DESCRIPTION OF THE TASK – Once the pictures are set aside, transcribe the remaining data exactly.
────
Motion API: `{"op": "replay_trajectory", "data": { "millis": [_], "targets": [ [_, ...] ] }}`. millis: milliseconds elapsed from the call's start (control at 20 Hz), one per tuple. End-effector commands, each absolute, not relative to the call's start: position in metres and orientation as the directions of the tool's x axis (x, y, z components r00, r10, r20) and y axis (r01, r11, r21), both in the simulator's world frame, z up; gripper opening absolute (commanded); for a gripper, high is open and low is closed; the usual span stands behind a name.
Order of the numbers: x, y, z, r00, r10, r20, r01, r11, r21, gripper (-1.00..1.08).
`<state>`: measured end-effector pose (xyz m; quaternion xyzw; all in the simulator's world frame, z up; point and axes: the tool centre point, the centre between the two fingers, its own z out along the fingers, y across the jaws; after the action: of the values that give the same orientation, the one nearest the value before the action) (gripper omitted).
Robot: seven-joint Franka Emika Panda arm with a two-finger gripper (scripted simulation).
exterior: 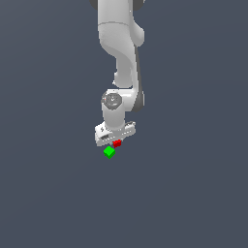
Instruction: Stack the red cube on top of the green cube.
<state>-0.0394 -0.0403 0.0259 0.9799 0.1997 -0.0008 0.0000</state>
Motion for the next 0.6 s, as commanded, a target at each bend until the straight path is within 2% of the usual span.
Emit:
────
TASK ANSWER –
Motion API: `{"op": "replay_trajectory", "data": { "millis": [_], "targets": [ [_, ...] ] }}`. millis: milliseconds elapsed from the call's start (control at 20 Hz), one per tuple. End-effector commands, each absolute, not relative to the call's start: position in metres and orientation as the directions of the tool's x axis (x, y, z components r00, r10, r20) and y axis (r01, r11, r21), both in the simulator's world frame, z up; gripper opening absolute (commanded); for a gripper, high is open and low is closed; the usual span stands behind a name.
Order of the numbers: x, y, z, r00, r10, r20, r01, r11, r21, gripper (-1.00..1.08).
`<state>`: measured end-effector pose (xyz m; quaternion xyzw; all in the simulator's world frame, z up; point and axes: the tool centre point, the centre between the two fingers, its own z out along the fingers, y across the jaws; after the action: of the values that give the same orientation, the one nearest the value before the action) (gripper omitted).
Robot: seven-joint Franka Emika Panda arm with a two-finger gripper (scripted simulation).
exterior: 
Instruction: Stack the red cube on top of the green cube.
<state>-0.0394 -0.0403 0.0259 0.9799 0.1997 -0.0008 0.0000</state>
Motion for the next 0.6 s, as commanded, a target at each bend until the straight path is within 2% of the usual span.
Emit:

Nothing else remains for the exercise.